◆ Task details ◆
Using the listing below, reproduce exactly the lines from the one with "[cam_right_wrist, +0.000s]" through the last, with all pictures left out.

◆ Available data ◆

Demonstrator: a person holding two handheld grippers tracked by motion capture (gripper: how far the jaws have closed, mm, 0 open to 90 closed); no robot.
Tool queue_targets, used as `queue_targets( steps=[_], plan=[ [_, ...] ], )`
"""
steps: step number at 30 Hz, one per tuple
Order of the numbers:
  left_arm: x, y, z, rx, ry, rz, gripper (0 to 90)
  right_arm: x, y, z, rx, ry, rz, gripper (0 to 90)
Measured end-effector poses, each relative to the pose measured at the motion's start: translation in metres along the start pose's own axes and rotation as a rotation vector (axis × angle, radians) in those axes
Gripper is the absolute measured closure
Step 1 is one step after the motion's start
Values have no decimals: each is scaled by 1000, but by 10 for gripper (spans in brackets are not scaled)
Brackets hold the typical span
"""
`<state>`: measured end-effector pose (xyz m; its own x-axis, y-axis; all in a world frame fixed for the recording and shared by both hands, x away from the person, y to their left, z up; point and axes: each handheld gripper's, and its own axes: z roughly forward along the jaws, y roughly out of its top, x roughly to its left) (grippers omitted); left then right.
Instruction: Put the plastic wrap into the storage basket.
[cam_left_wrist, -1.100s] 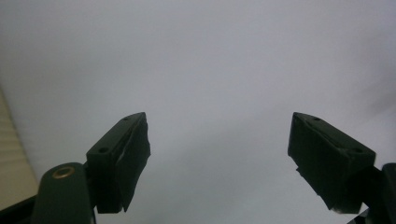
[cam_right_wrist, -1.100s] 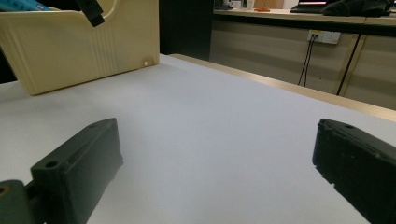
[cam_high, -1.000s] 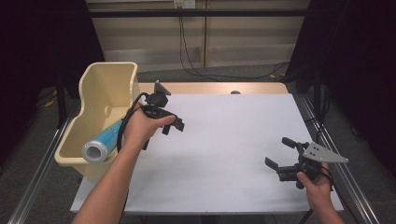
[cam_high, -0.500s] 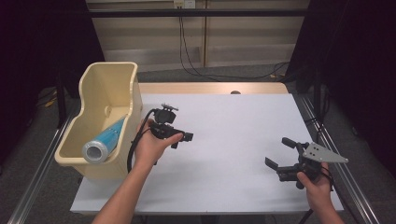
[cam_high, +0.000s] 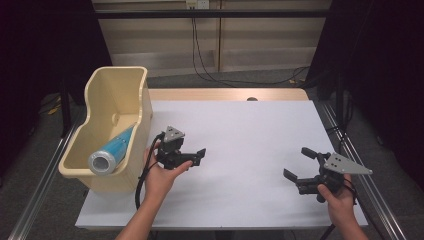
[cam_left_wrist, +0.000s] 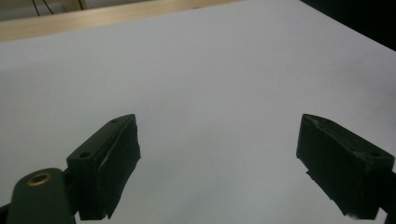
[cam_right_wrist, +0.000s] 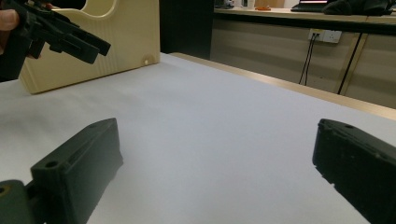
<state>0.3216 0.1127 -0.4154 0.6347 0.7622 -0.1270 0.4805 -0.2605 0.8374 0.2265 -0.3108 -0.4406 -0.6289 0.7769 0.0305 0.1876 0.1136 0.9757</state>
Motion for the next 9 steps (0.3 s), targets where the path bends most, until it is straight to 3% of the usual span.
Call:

◆ Answer box ◆
[cam_right_wrist, +0.000s] 
<state>0.3216 0.1127 -0.4154 0.6347 0.7622 -0.1270 0.4805 -0.2605 0.8374 0.2265 -0.3108 -0.4406 -0.6289 0.7769 0.0305 0.1876 0.1136 0.9757</state>
Motion for the next 9 steps (0.3 s), targets where the path bends most, until it is straight to 3% of the usual span.
Call:

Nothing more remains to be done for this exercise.